## About this task
Copy every record word for word.

## Data section
-------------------------

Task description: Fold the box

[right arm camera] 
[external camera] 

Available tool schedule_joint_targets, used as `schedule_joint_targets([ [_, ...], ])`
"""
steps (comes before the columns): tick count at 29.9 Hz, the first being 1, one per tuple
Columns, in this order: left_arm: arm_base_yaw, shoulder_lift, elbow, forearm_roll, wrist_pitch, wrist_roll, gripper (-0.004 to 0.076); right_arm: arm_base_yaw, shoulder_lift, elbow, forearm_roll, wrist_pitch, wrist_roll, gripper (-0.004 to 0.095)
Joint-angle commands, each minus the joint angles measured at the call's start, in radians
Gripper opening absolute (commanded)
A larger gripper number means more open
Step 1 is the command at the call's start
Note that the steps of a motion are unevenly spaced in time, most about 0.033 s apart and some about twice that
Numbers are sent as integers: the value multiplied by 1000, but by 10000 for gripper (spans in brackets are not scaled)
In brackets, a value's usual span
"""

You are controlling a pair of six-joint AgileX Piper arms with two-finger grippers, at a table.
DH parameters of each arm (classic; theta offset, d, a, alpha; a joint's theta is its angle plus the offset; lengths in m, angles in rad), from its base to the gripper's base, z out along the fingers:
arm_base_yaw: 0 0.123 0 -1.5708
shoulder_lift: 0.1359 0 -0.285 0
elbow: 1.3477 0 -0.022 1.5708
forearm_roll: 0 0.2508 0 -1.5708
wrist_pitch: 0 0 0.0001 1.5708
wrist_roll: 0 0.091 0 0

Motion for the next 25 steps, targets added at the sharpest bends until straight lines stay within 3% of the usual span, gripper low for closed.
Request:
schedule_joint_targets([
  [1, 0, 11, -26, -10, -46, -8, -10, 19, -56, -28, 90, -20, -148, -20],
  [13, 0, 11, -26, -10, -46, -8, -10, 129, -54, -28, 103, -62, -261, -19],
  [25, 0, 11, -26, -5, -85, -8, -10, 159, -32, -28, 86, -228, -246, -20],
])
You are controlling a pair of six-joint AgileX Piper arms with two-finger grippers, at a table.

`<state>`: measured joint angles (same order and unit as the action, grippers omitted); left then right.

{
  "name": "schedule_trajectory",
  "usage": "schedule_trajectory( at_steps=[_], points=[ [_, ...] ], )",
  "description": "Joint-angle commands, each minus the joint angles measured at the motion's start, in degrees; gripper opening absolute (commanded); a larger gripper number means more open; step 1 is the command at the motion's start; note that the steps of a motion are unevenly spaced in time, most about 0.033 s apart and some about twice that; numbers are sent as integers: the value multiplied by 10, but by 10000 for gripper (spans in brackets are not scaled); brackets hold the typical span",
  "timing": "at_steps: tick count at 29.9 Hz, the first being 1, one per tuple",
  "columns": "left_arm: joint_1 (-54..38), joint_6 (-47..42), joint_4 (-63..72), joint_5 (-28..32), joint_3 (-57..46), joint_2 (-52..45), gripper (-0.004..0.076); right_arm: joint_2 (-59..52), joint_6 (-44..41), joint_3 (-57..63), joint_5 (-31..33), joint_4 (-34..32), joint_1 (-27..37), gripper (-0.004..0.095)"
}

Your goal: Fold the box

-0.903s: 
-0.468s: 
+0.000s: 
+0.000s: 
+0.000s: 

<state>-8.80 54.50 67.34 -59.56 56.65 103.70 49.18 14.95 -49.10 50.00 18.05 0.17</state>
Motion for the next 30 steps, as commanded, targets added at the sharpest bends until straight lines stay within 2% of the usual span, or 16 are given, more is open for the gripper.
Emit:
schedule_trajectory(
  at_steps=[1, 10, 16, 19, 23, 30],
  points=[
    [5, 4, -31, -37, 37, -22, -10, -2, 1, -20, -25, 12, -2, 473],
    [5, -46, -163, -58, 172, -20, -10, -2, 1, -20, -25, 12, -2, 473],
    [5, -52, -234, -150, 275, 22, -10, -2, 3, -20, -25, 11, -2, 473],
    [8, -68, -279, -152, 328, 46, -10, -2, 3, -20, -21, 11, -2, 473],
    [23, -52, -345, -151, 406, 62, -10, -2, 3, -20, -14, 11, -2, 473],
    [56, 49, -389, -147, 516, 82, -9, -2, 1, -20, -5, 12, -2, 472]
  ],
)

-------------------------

## Written answer
Task description: Fold the box

[right arm camera] 
[external camera] 

Available tool schedule_joint_targets, used as `schedule_joint_targets([ [_, ...], ])`
"""
steps (comes before the columns): tick count at 29.9 Hz, the first being 1, one per tuple
Columns, in this order: left_arm: arm_base_yaw, shoulder_lift, elbow, forearm_roll, wrist_pitch, wrist_roll, gripper (-0.004 to 0.076); right_arm: arm_base_yaw, shoulder_lift, elbow, forearm_roll, wrist_pitch, wrist_roll, gripper (-0.004 to 0.095)
Joint-angle commands, each minus the joint angles measured at the call's start, in radians
Gripper opening absolute (commanded)
A larger gripper number means more open
Step 1 is the command at the call's start
Note that the steps of a motion are unevenly spaced in time, most about 0.033 s apart and some about twice that
Numbers are sent as integers: the value multiplied by 1000, but by 10000 for gripper (spans in brackets are not scaled)
In brackets, a value's usual span
"""

You are controlling a pair of six-joint AgileX Piper arms with two-finger grippers, at a table.
DH parameters of each arm (classic; theta offset, d, a, alpha; a joint's theta is its angle plus the offset; lengths in m, angles in rad), from its base to the gripper's base, z out along the fingers:
arm_base_yaw: 0 0.123 0 -1.5708
shoulder_lift: 0.1359 0 -0.285 0
elbow: 1.3477 0 -0.022 1.5708
forearm_roll: 0 0.2508 0 -1.5708
wrist_pitch: 0 0 0.0001 1.5708
wrist_roll: 0 0.091 0 0

Motion for the next 25 steps, targets added at the sharpest bends until straight lines stay within 3% of the usual span, gripper low for closed.
Request:
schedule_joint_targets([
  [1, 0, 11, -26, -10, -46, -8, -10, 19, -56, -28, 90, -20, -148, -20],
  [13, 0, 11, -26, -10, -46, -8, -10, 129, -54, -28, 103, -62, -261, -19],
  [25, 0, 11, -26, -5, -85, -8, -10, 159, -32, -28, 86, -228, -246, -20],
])
You are controlling a pair of six-joint AgileX Piper arms with two-finger grippers, at a table.

`<state>`: measured joint angles (same order and unit as the action, grippers omitted); left then right.

{
  "name": "schedule_trajectory",
  "usage": "schedule_trajectory( at_steps=[_], points=[ [_, ...] ], )",
  "description": "Joint-angle commands, each minus the joint angles measured at the motion's start, in degrees; gripper opening absolute (commanded); a larger gripper number means more open; step 1 is the command at the motion's start; note that the steps of a motion are unevenly spaced in time, most about 0.033 s apart and some about twice that; numbers are sent as integers: the value multiplied by 10, but by 10000 for gripper (spans in brackets are not scaled); brackets hold the typical span",
  "timing": "at_steps: tick count at 29.9 Hz, the first being 1, one per tuple",
  "columns": "left_arm: joint_1 (-54..38), joint_6 (-47..42), joint_4 (-63..72), joint_5 (-28..32), joint_3 (-57..46), joint_2 (-52..45), gripper (-0.004..0.076); right_arm: joint_2 (-59..52), joint_6 (-44..41), joint_3 (-57..63), joint_5 (-31..33), joint_4 (-34..32), joint_1 (-27..37), gripper (-0.004..0.095)"
}

Your goal: Fold the box

-0.903s: 
-0.468s: 
+0.000s: 
+0.000s: 
+0.000s: 

<state>-8.80 54.50 67.34 -59.56 56.65 103.70 49.18 14.95 -49.10 50.00 18.05 0.17</state>
Motion for the next 30 steps, as commanded, targets added at the sharpest bends until straight lines stay within 2% of the usual span, or 16 are given, more is open for the gripper.
Emit:
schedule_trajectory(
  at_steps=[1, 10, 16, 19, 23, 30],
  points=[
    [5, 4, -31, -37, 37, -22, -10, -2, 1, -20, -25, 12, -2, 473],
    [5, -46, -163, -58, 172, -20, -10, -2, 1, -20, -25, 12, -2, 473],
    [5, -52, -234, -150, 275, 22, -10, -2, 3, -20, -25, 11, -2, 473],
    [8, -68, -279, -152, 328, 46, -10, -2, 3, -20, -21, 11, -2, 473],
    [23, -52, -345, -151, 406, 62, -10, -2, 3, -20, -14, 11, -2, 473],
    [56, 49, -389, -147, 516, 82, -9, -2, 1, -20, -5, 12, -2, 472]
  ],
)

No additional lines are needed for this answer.